The confusion of procedure with identity is not a new product of the multicultural vocabulary. It is as old as the republic. Ever since the late eighteenth-century Americans tended to understand their liberal creed as sustained by Madisonian diversity and to ignore the extent to which it was held together by Jeffersonian uniformity. From The Federalist #10 to the current post-structuralist preoccupation with identity, this blindness to their own strong nationalism has led many Americans to believe that imposing the American Way on others is tantamount to liberating them.  From Jefferson’s Empire of Liberty, to Woodrow Wilson’s determination to “teach” South-Americans to elect “good men,” and up to the George W. Bush’s badly conceived war in Iraq, this streak persisted. At its best the US was and is a true champion of liberty. But it is not at its best when liberty is confused with Americanization.

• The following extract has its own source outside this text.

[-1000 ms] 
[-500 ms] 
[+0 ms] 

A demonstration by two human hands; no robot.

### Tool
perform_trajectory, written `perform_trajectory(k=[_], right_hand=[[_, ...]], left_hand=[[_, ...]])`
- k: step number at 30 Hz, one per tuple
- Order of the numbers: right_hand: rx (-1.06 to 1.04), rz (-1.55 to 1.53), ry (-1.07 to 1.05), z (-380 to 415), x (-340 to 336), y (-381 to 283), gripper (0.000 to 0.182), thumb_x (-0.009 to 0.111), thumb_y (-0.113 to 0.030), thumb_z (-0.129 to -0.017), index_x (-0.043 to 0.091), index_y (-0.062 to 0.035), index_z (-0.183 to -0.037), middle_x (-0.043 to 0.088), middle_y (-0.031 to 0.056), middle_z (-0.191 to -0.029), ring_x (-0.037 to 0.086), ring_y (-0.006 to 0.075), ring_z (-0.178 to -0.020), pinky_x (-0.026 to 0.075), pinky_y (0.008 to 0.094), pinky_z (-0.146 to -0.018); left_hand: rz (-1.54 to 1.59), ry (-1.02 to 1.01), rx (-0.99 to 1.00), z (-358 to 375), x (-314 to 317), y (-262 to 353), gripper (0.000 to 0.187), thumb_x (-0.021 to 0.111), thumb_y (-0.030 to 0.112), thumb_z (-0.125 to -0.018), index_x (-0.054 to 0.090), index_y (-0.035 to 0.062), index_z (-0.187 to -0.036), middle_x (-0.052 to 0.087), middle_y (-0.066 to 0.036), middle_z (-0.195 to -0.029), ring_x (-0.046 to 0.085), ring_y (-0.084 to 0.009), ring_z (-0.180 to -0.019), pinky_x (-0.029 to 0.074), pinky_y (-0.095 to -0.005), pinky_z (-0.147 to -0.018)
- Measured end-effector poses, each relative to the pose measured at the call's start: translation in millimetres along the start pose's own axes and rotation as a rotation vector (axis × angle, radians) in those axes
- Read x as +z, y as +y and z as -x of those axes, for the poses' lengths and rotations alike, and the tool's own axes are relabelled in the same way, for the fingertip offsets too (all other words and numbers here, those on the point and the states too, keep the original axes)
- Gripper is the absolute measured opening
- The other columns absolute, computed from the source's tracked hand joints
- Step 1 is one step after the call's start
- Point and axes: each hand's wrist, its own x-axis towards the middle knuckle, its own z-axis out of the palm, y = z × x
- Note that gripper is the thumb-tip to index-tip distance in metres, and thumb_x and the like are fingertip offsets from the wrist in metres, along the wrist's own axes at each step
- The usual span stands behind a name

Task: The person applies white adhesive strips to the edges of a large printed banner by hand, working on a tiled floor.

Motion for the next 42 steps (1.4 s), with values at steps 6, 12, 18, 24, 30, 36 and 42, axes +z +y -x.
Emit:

So when Joel Kovel lays out his plan of attack against Zionism, or when Daniel Brecher demands that Israel renounce its Jewish character in favor of an American-style liberal democracy, or when in a far more sophisticated fashion intellectuals like Tony Judt propose a “one state solution” to the Israeli-Palestinian conflict, they are reiterating the same old blunder: they confuse Americanization with liberation. Imposing one liberal state between the Jordan River and the Mediterranean Sea would mean suppressing the aspirations of both Jews and Palestinians to self-determination. It may be noble of such writers to shoulder the White Man’s Burden once again, and take it upon themselves to teach the natives what the right form of self-determination should be. But from the point of view of the natives it does not seem like a way to promote democracy. It seems more like an assault on self-determination with a liberal accent. Kovel – or for that matter Judt – on Israel, is closer to Bush on Iraq than he would like to believe. And as in Iraq their solution would mean civil war. If anyone needed a demonstration of this, Hamas has recently supplied it. Hamas and Fatah cannot reconcile their differences without resort to force, and it seems that throwing a Jewish minority into this mix is unlikely to produce a perfect liberal democracy.

Looking beyond the case of Zionism one wonders if all this does not indicate a larger trend: liberalism and democracy may be drifting apart. Reducing democracy to liberal individual rights and positing them in opposition to national identity, may indeed be a step on the way to transcending nation-states. But transcending nation-states may prove to be a transcending of democracy along with them. Some very important individual human rights may be increasingly guarded, but citizens’ control over their institutions and political fate may be on the wane. Institutions which transcend the nation-state – whether one looks at multinational corporations, or the International Court in Hague, the World Bank or the EU – may stand at the vanguard of the liberal faith. But the same institutions also exercise great influence, even jurisdiction, over people and peoples who have little or no democratic control of them. The liberal assault on nationalism is also beginning to look like an assault on the principle of government with the consent of the governed. This is a worrying development. Because liberalism without democracy is likely to be just as fragile as democracy without liberty.